* [EXERCISE OBJECTIVE] Extract each line of the records below that contains the word "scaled".

* [RECORDS FOR THIS EXERCISE]
——

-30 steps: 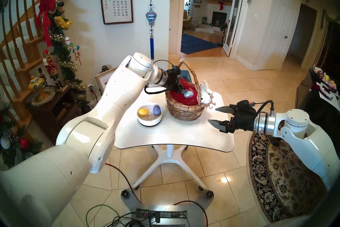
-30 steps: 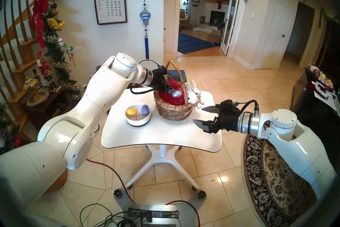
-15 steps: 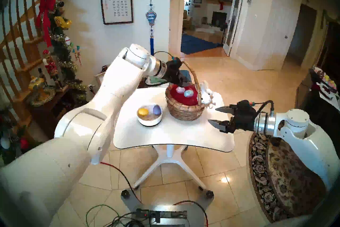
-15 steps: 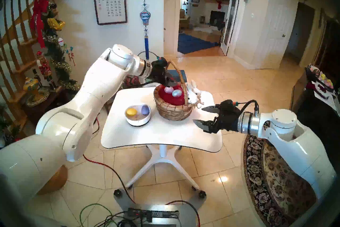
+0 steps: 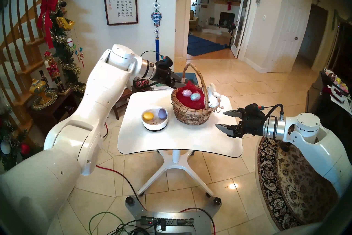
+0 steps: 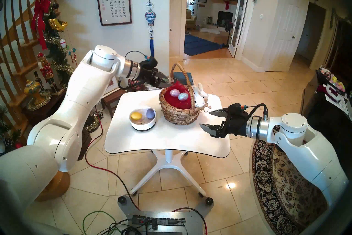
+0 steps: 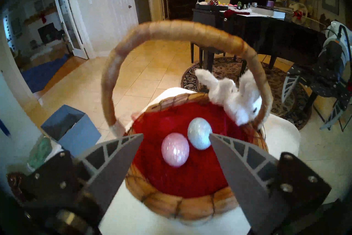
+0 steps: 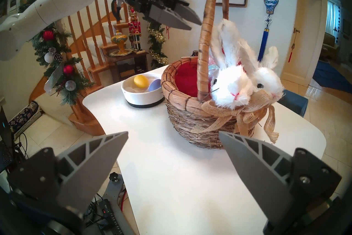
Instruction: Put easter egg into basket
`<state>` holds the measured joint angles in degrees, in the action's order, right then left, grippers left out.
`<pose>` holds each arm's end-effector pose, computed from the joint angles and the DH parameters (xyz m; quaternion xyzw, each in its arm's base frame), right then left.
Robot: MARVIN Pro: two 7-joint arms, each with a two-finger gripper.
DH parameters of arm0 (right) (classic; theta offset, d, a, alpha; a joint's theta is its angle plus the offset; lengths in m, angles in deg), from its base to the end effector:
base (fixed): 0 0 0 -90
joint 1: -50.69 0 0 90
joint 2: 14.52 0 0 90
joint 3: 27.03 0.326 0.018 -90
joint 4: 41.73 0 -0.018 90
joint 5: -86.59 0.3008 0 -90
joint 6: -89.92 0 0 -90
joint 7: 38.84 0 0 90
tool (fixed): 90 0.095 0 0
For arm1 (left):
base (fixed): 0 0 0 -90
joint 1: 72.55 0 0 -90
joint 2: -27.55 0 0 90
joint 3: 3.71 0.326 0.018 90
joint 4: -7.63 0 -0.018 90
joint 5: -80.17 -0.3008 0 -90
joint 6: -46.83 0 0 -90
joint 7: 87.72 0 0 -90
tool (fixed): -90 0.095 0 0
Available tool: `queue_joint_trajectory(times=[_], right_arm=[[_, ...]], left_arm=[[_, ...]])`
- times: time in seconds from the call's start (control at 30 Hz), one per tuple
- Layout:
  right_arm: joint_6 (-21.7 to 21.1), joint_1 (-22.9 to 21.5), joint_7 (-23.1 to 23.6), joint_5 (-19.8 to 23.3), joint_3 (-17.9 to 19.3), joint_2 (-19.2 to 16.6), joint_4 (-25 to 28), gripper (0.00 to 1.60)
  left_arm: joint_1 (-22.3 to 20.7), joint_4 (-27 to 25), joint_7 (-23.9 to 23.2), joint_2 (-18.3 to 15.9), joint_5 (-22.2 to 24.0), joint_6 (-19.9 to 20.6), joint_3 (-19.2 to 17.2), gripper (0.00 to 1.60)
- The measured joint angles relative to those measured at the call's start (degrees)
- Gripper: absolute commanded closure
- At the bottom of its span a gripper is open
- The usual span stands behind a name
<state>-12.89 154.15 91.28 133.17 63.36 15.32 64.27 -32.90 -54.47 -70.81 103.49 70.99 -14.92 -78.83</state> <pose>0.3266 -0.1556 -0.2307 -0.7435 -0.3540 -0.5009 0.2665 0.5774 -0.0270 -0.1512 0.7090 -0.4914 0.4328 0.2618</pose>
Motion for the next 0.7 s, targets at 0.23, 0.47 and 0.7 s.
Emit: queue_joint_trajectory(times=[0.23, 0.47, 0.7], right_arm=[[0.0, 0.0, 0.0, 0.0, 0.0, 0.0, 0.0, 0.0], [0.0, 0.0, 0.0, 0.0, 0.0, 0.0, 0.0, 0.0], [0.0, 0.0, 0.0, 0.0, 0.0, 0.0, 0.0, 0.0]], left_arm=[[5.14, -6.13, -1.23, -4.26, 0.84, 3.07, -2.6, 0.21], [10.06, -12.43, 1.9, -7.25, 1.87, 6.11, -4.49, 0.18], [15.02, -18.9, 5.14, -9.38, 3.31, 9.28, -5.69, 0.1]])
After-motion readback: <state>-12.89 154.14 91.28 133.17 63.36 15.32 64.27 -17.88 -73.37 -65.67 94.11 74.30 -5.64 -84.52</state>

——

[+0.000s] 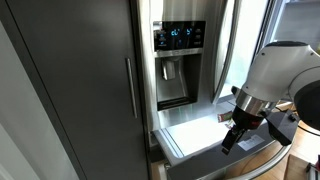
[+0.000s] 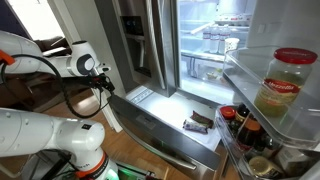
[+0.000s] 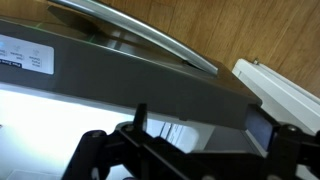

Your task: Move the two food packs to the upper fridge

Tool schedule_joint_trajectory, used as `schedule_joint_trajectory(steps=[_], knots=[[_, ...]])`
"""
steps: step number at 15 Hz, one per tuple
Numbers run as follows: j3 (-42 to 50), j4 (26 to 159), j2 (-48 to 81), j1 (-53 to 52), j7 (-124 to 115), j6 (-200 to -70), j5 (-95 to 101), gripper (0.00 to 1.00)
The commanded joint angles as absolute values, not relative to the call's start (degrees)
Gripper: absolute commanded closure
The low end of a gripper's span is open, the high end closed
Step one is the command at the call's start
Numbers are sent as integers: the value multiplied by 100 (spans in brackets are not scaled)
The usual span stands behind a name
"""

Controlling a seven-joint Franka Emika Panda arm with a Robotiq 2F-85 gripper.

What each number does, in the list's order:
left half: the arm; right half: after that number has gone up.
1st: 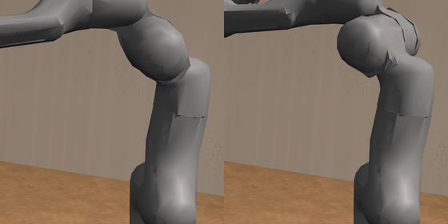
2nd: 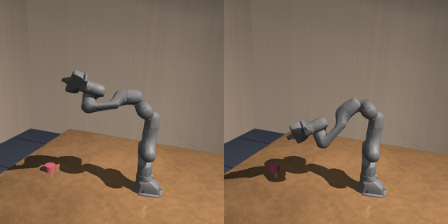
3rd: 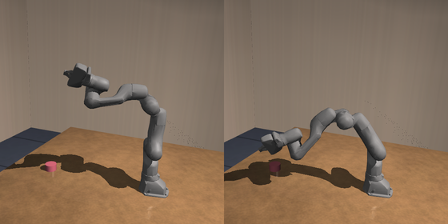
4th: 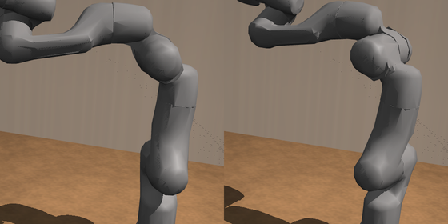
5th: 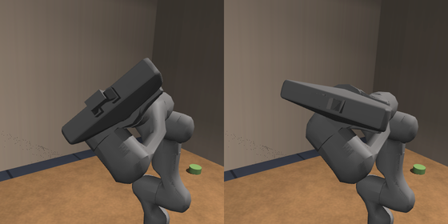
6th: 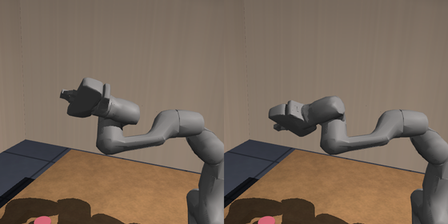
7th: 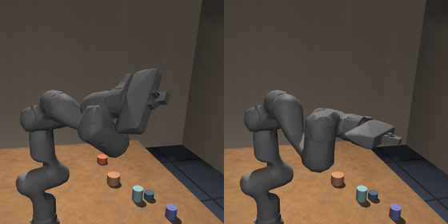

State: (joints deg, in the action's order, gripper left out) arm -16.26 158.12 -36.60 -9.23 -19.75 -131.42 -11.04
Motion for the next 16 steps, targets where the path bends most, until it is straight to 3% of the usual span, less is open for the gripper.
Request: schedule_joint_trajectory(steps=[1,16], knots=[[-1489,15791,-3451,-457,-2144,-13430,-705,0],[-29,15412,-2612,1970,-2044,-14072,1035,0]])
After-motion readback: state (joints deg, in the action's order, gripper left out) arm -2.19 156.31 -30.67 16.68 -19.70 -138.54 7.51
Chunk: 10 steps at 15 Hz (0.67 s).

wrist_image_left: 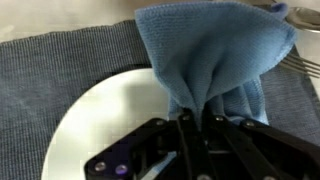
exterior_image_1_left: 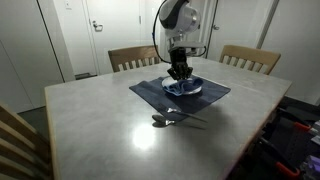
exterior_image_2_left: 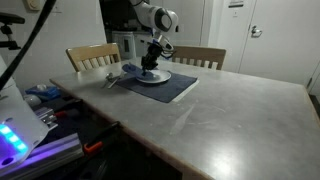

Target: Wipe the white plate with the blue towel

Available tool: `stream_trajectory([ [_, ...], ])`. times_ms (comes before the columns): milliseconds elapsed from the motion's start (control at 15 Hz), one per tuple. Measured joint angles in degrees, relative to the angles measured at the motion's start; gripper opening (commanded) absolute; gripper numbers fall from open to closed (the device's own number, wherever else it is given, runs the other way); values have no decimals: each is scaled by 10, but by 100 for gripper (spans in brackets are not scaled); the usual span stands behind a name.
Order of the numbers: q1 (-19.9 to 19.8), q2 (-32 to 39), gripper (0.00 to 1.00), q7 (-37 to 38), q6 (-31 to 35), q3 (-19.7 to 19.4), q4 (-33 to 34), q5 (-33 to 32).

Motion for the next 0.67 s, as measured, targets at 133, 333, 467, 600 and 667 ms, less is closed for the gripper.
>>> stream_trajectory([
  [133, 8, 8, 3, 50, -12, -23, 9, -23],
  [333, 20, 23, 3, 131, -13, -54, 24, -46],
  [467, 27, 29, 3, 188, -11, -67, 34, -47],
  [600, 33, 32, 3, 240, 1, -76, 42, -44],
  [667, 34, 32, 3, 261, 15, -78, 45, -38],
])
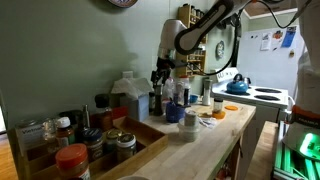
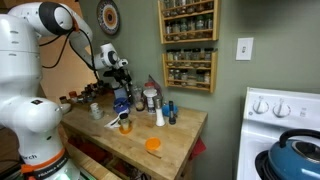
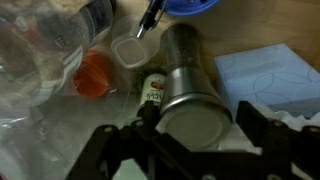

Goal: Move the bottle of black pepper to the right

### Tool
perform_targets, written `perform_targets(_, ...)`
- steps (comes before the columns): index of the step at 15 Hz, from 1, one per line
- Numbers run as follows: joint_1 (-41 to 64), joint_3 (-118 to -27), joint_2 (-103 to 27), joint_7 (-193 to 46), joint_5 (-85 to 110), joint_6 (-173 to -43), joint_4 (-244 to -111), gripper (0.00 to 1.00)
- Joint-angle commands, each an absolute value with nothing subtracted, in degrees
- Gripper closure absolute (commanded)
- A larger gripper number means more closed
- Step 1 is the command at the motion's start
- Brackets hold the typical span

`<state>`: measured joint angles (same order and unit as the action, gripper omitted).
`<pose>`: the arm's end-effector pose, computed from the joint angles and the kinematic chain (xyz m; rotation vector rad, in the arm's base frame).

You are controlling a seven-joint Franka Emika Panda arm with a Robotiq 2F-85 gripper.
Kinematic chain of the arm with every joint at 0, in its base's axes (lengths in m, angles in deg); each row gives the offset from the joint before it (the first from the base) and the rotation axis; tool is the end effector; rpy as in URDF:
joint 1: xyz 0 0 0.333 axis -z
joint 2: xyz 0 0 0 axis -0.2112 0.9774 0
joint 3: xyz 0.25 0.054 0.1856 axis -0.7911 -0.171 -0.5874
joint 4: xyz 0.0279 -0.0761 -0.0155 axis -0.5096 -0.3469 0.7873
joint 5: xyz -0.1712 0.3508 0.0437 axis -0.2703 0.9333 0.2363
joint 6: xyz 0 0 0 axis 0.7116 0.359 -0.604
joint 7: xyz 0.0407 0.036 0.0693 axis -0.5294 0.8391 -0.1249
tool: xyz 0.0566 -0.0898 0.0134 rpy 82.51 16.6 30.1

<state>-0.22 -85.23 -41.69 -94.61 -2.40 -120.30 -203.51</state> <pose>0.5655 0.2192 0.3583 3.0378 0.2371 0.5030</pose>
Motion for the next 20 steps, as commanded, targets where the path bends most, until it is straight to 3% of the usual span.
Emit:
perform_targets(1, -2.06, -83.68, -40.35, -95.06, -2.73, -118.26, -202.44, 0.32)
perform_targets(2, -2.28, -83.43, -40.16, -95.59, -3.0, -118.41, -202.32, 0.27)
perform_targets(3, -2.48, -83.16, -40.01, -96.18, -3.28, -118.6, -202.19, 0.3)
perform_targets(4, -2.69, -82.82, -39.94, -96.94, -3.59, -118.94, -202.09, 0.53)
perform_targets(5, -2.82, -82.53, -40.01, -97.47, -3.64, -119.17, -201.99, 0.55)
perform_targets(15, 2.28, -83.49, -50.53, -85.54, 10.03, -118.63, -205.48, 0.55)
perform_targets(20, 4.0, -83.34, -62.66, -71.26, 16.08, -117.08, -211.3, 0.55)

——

* [SOLUTION FOR THIS TASK]
Numbers are sent as integers: the value multiplied by 100 (spans in brackets are not scaled)
Available tool: `stream_trajectory([ [_, ...], ])`. times_ms (comes before the columns): milliseconds elapsed from the motion's start (control at 15 Hz), one per tuple. Measured joint angles in degrees, relative to the angles measured at the motion's start; gripper opening (commanded) absolute; gripper numbers fall from open to closed (the device's own number, wherever else it is given, runs the other way); values have no decimals: each is scaled by 10, but by 100 for gripper (spans in brackets are not scaled); the usual span stands behind a name.

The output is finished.